• [Exercise objective]: How many lines of the data contain "Where"? Reply with the number alone.
--*--
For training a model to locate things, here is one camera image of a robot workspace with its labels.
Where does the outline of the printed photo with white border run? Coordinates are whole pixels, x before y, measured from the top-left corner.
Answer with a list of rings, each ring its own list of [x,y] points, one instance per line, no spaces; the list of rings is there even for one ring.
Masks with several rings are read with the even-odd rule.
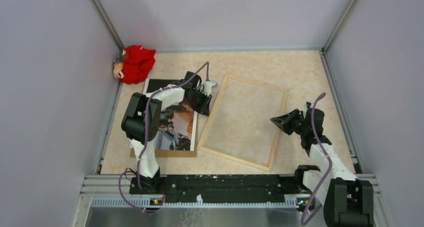
[[[156,153],[194,156],[198,114],[184,101],[185,90],[169,79],[148,79],[143,93],[150,100],[147,138]]]

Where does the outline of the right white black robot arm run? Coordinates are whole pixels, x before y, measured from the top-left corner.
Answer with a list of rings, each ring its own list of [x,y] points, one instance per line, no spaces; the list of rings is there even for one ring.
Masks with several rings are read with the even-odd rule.
[[[272,117],[270,121],[287,135],[297,134],[301,147],[314,165],[299,166],[293,187],[299,193],[311,191],[320,203],[328,227],[373,227],[374,188],[351,172],[324,135],[325,113],[314,102],[305,110]]]

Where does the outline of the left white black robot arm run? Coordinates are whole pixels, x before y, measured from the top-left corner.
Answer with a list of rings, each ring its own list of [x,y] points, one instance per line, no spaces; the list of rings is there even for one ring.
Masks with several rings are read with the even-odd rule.
[[[134,149],[136,178],[149,194],[160,189],[160,168],[156,160],[154,139],[160,128],[161,113],[175,104],[187,103],[196,113],[209,116],[212,90],[217,82],[187,72],[184,79],[175,81],[154,92],[134,93],[121,122],[121,129]]]

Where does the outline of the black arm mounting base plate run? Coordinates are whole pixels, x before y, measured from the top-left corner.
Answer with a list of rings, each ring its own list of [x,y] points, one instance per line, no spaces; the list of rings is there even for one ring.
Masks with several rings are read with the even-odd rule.
[[[312,193],[295,174],[169,174],[140,181],[131,179],[131,195],[160,195],[166,203],[194,203],[201,196],[206,204],[273,204]]]

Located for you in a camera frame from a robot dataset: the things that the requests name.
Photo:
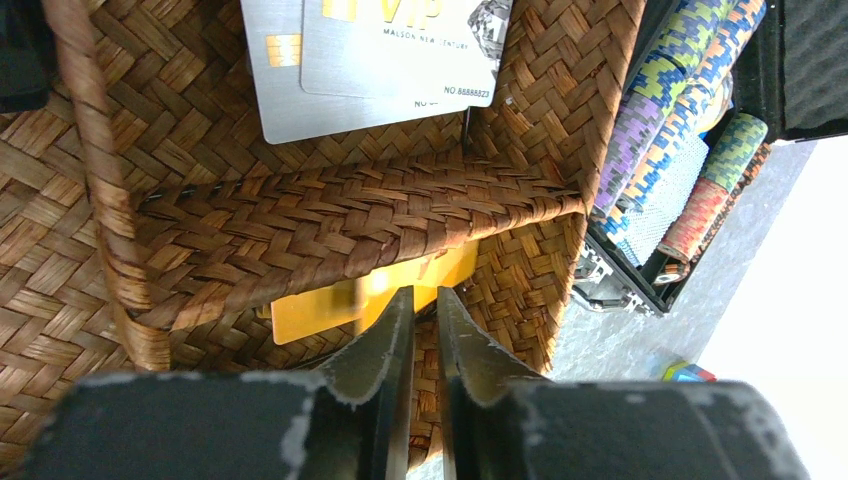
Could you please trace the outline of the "red toy brick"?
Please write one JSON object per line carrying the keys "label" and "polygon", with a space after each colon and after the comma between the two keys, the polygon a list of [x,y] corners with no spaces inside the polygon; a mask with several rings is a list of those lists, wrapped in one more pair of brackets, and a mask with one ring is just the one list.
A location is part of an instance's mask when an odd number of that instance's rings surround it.
{"label": "red toy brick", "polygon": [[717,377],[713,373],[698,365],[692,365],[690,370],[692,371],[692,375],[700,382],[715,382],[717,380]]}

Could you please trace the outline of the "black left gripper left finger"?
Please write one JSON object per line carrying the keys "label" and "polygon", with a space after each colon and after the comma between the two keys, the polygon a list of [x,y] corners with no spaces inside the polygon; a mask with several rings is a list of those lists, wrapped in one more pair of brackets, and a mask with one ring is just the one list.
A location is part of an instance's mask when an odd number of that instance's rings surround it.
{"label": "black left gripper left finger", "polygon": [[402,479],[414,301],[312,370],[118,372],[81,379],[26,455],[23,479]]}

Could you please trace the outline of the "black poker chip case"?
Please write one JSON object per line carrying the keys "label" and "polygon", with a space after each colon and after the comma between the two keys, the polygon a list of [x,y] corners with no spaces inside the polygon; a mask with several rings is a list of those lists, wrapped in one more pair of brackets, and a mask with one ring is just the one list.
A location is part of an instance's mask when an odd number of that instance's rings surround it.
{"label": "black poker chip case", "polygon": [[[625,92],[676,2],[649,3],[648,22],[639,32],[637,56],[629,68]],[[729,72],[733,75],[733,107],[702,138],[709,153],[739,113],[767,124],[763,143],[771,146],[776,141],[819,140],[847,132],[846,3],[764,2],[765,16]],[[599,313],[667,313],[686,278],[660,287],[652,282],[669,260],[681,260],[656,248],[644,265],[634,267],[601,228],[600,223],[610,215],[593,216],[589,224],[572,289],[574,301]]]}

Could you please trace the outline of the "blue toy brick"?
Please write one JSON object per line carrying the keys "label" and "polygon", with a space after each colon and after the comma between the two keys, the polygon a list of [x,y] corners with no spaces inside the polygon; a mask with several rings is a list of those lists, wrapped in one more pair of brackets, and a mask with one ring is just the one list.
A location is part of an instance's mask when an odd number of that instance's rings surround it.
{"label": "blue toy brick", "polygon": [[705,382],[706,379],[701,373],[702,369],[700,367],[686,365],[675,369],[670,379],[677,382]]}

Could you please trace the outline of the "red green chip stack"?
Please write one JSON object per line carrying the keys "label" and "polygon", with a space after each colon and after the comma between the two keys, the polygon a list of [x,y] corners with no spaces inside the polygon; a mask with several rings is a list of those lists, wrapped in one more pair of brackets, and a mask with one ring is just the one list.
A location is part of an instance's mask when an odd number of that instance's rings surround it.
{"label": "red green chip stack", "polygon": [[767,133],[767,124],[759,118],[734,115],[711,149],[683,212],[658,245],[659,252],[684,262],[694,257]]}

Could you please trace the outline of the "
--*--
• [Expected answer]: 4